Enticed? The hardcover is due for release on March 31, 2015.Learn more about the book here, check out the an excerpt in VICEhere, and pre-order the print edition or buy the eBook below.

Where the Bird Sings Best

by Alejandro Jodorowsky

Translated from the Spanish by Alfred MacAdam

There has never been an artist like the polymathic Chilean director, author, and mystic Alejandro Jodorowsky. For eight decades, he has blazed new trails across a dazzling variety of creative fields. While his psychedelic, visionary films have been celebrated by the likes of John Lennon, Marina Abramovic, and Kanye West, his novels—praised throughout Latin America in the same breath as those of Gabriel García Márquez—have remained largely unknown in the English-speaking world. Until now. 
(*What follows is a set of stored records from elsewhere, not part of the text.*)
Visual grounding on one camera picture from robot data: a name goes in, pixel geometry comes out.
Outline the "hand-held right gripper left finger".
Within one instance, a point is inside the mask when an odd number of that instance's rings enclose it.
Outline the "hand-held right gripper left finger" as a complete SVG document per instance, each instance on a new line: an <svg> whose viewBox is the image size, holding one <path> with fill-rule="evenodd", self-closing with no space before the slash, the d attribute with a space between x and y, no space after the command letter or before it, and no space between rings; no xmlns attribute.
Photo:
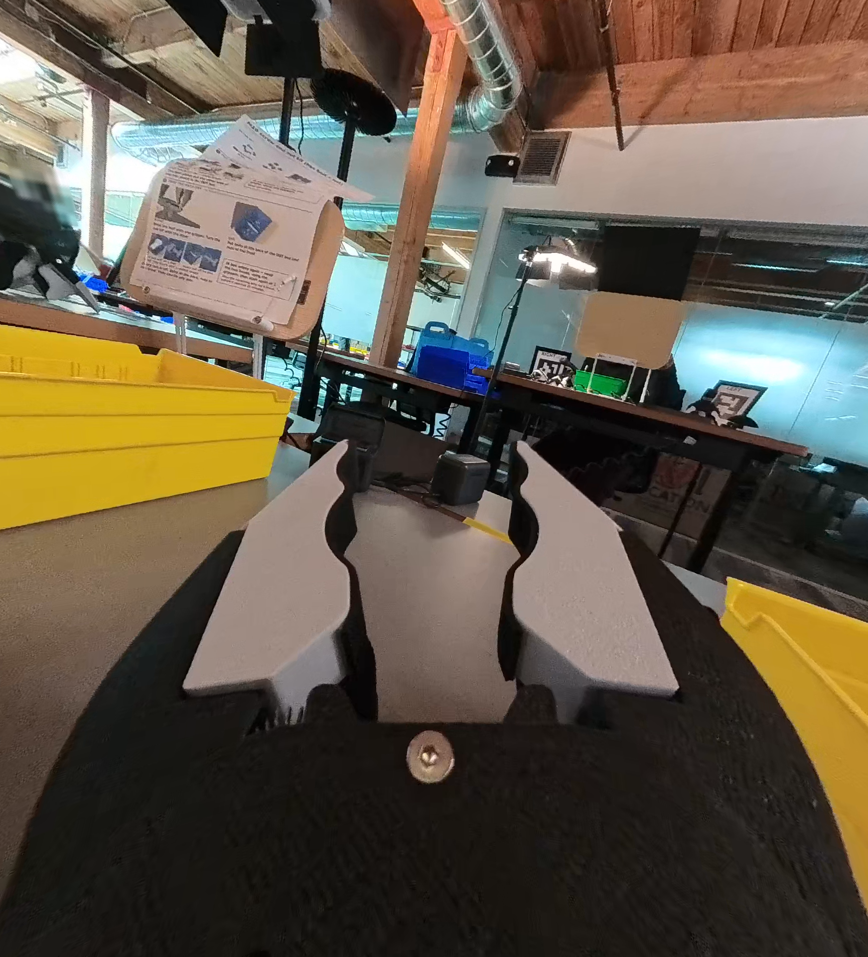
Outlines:
<svg viewBox="0 0 868 957"><path fill-rule="evenodd" d="M249 521L182 683L190 697L259 692L299 721L310 692L338 685L379 717L377 665L356 569L356 474L347 441Z"/></svg>

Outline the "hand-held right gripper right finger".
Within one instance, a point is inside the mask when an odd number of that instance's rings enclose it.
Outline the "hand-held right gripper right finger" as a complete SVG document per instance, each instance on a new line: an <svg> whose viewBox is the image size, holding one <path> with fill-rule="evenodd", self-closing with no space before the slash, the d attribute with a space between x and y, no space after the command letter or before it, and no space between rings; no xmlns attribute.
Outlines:
<svg viewBox="0 0 868 957"><path fill-rule="evenodd" d="M517 441L510 456L506 574L497 632L505 679L552 694L560 724L576 724L598 696L673 700L667 652L619 526Z"/></svg>

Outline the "black power station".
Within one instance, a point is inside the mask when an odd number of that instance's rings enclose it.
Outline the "black power station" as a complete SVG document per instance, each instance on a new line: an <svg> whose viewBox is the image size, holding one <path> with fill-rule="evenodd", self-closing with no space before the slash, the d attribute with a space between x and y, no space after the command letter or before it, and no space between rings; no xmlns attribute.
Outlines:
<svg viewBox="0 0 868 957"><path fill-rule="evenodd" d="M380 450L385 418L379 405L334 402L322 414L311 440L308 467L327 455L339 442L347 441L354 458L355 491L366 492L372 485L374 462Z"/></svg>

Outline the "small grey box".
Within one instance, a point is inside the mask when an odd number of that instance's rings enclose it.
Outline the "small grey box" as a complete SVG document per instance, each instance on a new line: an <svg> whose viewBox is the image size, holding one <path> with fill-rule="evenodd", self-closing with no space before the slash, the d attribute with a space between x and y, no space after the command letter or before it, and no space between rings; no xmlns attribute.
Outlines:
<svg viewBox="0 0 868 957"><path fill-rule="evenodd" d="M443 505L476 504L484 495L490 472L488 461L472 454L447 450L436 463L430 494Z"/></svg>

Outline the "long wooden table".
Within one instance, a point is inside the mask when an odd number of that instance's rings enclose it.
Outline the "long wooden table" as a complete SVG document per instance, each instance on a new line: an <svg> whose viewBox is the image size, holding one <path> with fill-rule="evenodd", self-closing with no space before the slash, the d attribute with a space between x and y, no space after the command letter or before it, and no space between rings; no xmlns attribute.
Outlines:
<svg viewBox="0 0 868 957"><path fill-rule="evenodd" d="M476 448L479 432L474 421L482 396L436 384L395 369L347 357L330 349L324 351L312 367L314 375L325 383L330 398L341 387L375 393L386 399L432 413L445 413L448 403L468 408L470 423L464 426L460 448ZM700 573L711 556L740 479L751 463L770 464L784 456L799 460L809 449L756 432L716 426L696 415L643 407L630 402L605 398L570 389L536 383L525 377L501 374L489 390L488 409L500 413L497 436L491 441L487 459L491 469L499 467L511 429L523 425L531 416L576 428L600 436L621 439L644 448L693 461L699 467L727 471L726 483L715 500L686 565Z"/></svg>

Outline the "green plastic bin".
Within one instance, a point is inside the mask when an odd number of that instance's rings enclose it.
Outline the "green plastic bin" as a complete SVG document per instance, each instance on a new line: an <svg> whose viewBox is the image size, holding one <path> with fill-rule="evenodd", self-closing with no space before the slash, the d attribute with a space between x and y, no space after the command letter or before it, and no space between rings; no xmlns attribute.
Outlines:
<svg viewBox="0 0 868 957"><path fill-rule="evenodd" d="M573 390L622 400L627 393L629 379L604 375L589 369L577 369L573 377Z"/></svg>

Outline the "yellow plastic bin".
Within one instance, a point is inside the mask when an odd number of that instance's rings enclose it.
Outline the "yellow plastic bin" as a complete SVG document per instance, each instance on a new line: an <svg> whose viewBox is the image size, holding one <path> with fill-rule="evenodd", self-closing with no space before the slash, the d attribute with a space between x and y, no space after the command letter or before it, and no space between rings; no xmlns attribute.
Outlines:
<svg viewBox="0 0 868 957"><path fill-rule="evenodd" d="M868 910L868 623L736 579L720 622L795 725Z"/></svg>
<svg viewBox="0 0 868 957"><path fill-rule="evenodd" d="M265 478L293 399L169 349L0 325L0 530Z"/></svg>

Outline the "printed tag gripper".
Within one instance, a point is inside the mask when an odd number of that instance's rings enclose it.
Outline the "printed tag gripper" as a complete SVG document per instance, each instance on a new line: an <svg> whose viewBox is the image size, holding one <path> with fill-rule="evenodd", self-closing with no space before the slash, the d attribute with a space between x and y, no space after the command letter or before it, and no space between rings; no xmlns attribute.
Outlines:
<svg viewBox="0 0 868 957"><path fill-rule="evenodd" d="M766 394L768 387L720 380L706 389L684 410L721 428L736 431L757 430L759 425L751 411Z"/></svg>

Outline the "blank wooden board stand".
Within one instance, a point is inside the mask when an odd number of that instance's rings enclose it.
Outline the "blank wooden board stand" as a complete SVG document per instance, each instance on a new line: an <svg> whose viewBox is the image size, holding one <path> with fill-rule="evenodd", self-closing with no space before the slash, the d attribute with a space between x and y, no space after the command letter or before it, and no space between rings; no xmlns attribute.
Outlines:
<svg viewBox="0 0 868 957"><path fill-rule="evenodd" d="M610 292L592 292L585 301L573 353L592 362L645 370L638 403L643 403L653 372L671 359L687 316L687 303Z"/></svg>

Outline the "blue plastic case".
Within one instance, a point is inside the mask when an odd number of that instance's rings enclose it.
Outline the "blue plastic case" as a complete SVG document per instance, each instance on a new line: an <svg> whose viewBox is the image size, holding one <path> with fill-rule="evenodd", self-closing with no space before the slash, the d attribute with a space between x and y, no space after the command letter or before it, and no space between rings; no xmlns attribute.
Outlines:
<svg viewBox="0 0 868 957"><path fill-rule="evenodd" d="M488 378L475 371L491 366L488 341L466 339L445 323L433 320L422 330L407 372L438 385L483 396Z"/></svg>

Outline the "studio light on stand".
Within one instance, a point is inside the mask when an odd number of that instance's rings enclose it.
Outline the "studio light on stand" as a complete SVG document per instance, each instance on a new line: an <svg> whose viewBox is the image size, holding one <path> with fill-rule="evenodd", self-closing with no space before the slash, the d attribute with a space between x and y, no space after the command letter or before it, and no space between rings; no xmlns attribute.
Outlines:
<svg viewBox="0 0 868 957"><path fill-rule="evenodd" d="M572 268L588 275L593 275L596 271L595 265L578 256L571 246L564 243L554 243L551 237L548 237L544 244L525 247L519 256L519 262L521 267L515 292L501 313L498 341L495 343L497 348L492 357L493 365L488 375L488 385L477 412L471 413L464 427L460 444L460 451L463 453L473 453L477 449L478 440L488 414L491 393L495 389L501 370L504 367L505 354L526 287L532 282L550 282L564 268Z"/></svg>

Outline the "instruction sheet board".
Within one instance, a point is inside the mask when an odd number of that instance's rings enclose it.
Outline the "instruction sheet board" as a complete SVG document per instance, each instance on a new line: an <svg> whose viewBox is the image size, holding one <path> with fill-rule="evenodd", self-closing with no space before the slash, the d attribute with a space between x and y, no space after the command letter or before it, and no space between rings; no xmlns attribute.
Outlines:
<svg viewBox="0 0 868 957"><path fill-rule="evenodd" d="M336 199L373 196L242 116L149 187L120 276L143 305L278 341L321 314L345 233Z"/></svg>

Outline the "black round fan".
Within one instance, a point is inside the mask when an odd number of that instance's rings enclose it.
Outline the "black round fan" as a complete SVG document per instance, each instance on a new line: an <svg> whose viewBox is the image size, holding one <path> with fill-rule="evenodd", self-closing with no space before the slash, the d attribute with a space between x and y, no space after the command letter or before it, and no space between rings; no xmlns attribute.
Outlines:
<svg viewBox="0 0 868 957"><path fill-rule="evenodd" d="M397 122L395 104L373 82L340 69L325 69L310 91L321 112L370 137L386 137Z"/></svg>

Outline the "black wall panel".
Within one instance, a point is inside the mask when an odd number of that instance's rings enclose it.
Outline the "black wall panel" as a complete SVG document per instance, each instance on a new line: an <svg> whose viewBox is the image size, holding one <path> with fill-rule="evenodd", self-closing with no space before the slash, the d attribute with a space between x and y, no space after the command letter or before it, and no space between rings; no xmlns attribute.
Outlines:
<svg viewBox="0 0 868 957"><path fill-rule="evenodd" d="M680 302L701 232L697 226L606 225L597 290Z"/></svg>

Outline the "silver ventilation duct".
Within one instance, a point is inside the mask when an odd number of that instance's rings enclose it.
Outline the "silver ventilation duct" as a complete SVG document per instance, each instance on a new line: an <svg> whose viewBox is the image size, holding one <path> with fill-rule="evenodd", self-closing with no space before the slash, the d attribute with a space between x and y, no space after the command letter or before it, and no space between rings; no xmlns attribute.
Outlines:
<svg viewBox="0 0 868 957"><path fill-rule="evenodd" d="M451 133L487 133L512 113L523 90L514 45L491 2L440 1L440 6L478 78L455 106Z"/></svg>

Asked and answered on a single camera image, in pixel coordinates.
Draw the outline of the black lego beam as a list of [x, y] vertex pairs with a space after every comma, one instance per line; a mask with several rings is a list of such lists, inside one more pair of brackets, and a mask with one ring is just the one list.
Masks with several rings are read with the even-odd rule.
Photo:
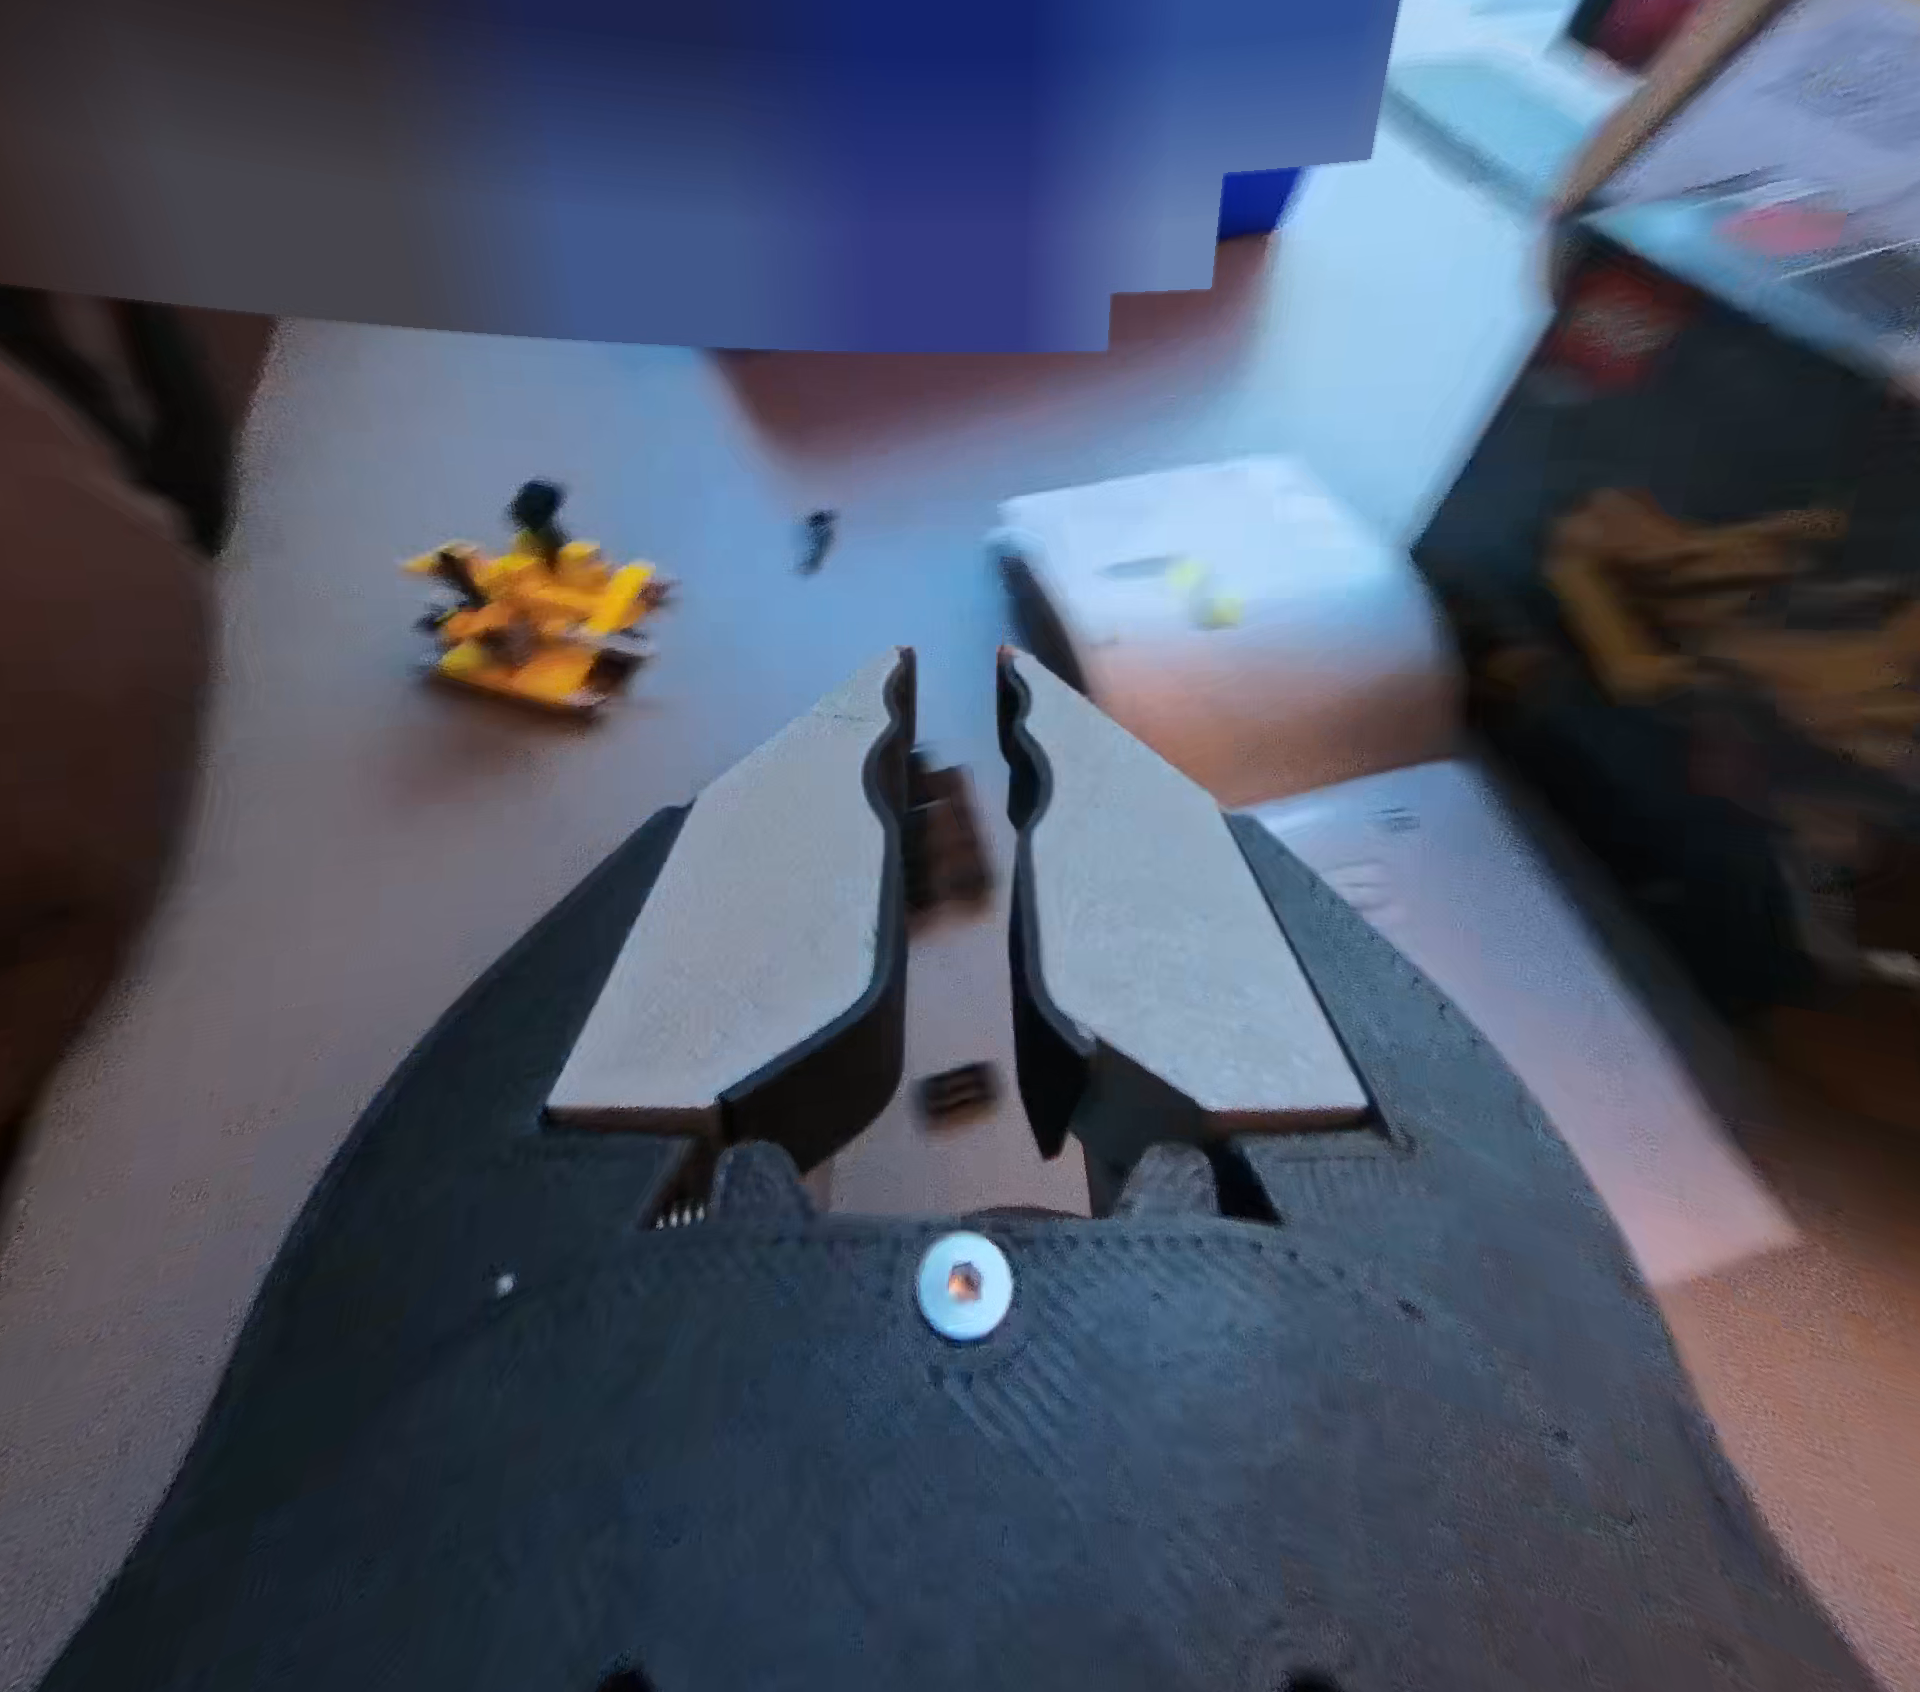
[[972, 775], [939, 763], [924, 747], [909, 752], [902, 870], [906, 911], [916, 920], [981, 914], [994, 900], [994, 867]]

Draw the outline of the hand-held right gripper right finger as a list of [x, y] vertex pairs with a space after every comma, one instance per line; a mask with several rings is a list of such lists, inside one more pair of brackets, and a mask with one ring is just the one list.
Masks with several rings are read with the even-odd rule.
[[1347, 1135], [1369, 1086], [1229, 812], [1052, 675], [996, 654], [1021, 1108], [1044, 1158]]

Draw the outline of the blue plastic bin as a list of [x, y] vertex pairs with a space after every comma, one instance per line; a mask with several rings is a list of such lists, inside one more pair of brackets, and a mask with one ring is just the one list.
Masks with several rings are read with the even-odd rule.
[[1273, 236], [1303, 178], [1305, 168], [1229, 172], [1221, 182], [1214, 242]]

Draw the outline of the black lego set box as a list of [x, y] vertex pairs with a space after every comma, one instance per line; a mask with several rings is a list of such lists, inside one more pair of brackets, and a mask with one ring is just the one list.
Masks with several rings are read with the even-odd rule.
[[1740, 51], [1547, 281], [1415, 547], [1478, 726], [1718, 1009], [1916, 1003], [1916, 11]]

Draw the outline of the white instruction sheet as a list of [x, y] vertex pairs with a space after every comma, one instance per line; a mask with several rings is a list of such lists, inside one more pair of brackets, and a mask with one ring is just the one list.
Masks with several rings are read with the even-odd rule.
[[1250, 816], [1525, 1080], [1652, 1288], [1805, 1243], [1483, 768], [1435, 760], [1273, 799]]

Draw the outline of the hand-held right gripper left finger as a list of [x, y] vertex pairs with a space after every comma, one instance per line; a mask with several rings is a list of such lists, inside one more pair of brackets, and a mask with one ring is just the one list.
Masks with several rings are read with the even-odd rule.
[[916, 654], [863, 665], [685, 811], [542, 1105], [561, 1129], [831, 1164], [905, 1067]]

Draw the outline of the yellow lego model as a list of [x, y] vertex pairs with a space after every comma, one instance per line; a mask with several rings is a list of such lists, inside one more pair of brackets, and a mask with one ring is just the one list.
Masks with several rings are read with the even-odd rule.
[[596, 721], [654, 658], [652, 620], [679, 582], [645, 559], [619, 560], [565, 527], [565, 487], [524, 481], [501, 551], [466, 540], [404, 559], [399, 572], [440, 601], [417, 630], [426, 679], [446, 691], [556, 721]]

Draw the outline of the white plastic tray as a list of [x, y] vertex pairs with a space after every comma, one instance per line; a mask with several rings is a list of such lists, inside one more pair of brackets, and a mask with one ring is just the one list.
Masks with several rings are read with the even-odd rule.
[[1462, 668], [1410, 555], [1287, 456], [1006, 500], [1021, 646], [1237, 811], [1453, 760]]

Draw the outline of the red box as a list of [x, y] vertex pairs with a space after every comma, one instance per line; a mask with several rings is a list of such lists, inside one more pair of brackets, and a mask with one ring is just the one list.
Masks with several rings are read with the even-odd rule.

Where the Bird Sings Best tells the fantastic story of the Jodorowskys’ emigration from Ukraine to Chile amidst the political and cultural upheavals of the 19th and 20th centuries. Like One Hundred Years of Solitude, Jodorowsky’s book transforms family history into heroic legend: incestuous beekeepers hide their crime with a living cloak of bees, a czar fakes his own death to live as a hermit amongst the animals, a devout grandfather confides only in the ghost of a wise rabbi, a transgender ballerina with a voracious sexual appetite holds a would-be saint in thrall. Kaleidoscopic, exhilarating, and erotic, Where the Bird Sings Best expands the classic immigration story to mythic proportions.